● Work instructions: The listing below should be printed in full and exactly, apart from its images.
──────────
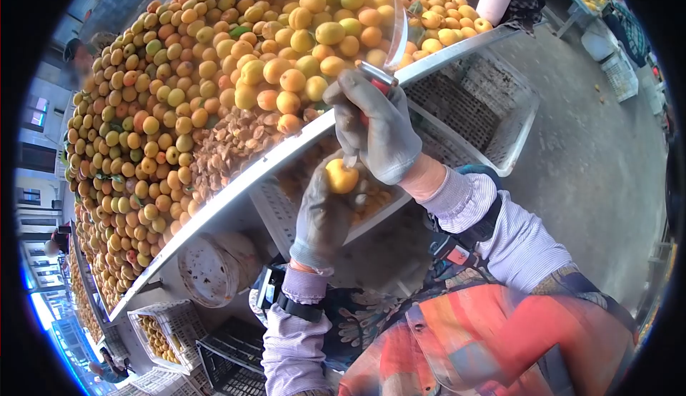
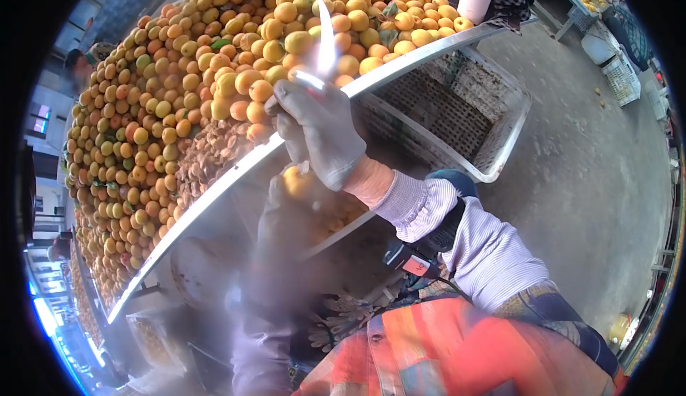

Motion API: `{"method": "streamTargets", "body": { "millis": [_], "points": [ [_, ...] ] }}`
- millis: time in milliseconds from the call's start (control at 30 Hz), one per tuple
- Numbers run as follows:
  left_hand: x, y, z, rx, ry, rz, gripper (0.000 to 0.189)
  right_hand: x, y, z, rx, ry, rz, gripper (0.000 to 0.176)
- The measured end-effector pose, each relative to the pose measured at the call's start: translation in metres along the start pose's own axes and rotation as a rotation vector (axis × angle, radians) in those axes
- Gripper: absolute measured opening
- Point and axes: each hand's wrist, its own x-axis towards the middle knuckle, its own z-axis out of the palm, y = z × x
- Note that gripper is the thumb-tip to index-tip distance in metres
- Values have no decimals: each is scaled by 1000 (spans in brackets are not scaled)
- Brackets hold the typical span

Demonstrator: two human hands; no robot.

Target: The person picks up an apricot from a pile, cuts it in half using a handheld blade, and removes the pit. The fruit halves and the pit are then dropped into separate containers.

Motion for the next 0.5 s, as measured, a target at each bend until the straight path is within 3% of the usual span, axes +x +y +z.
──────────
● Task answer:
Motion API: `{"method": "streamTargets", "body": { "millis": [_], "points": [ [_, ...] ] }}`
- millis: time in milliseconds from the call's start (control at 30 Hz), one per tuple
- Numbers run as follows:
  left_hand: x, y, z, rx, ry, rz, gripper (0.000 to 0.189)
  right_hand: x, y, z, rx, ry, rz, gripper (0.000 to 0.176)
- The measured end-effector pose, each relative to the pose measured at the call's start: translation in metres along the start pose's own axes and rotation as a rotation vector (axis × angle, radians) in those axes
- Gripper: absolute measured opening
- Point and axes: each hand's wrist, its own x-axis towards the middle knuckle, its own z-axis out of the palm, y = z × x
- Note that gripper is the thumb-tip to index-tip distance in metres
- Values have no decimals: each is scaled by 1000 (spans in brackets are not scaled)
- Brackets hold the typical span

Demonstrator: two human hands; no robot.

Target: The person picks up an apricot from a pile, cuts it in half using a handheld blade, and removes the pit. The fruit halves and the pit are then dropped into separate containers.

Motion for the next 0.5 s, as measured, a target at each bend until the straight path is within 3% of the usual span, axes +x +y +z.

No further output is expected.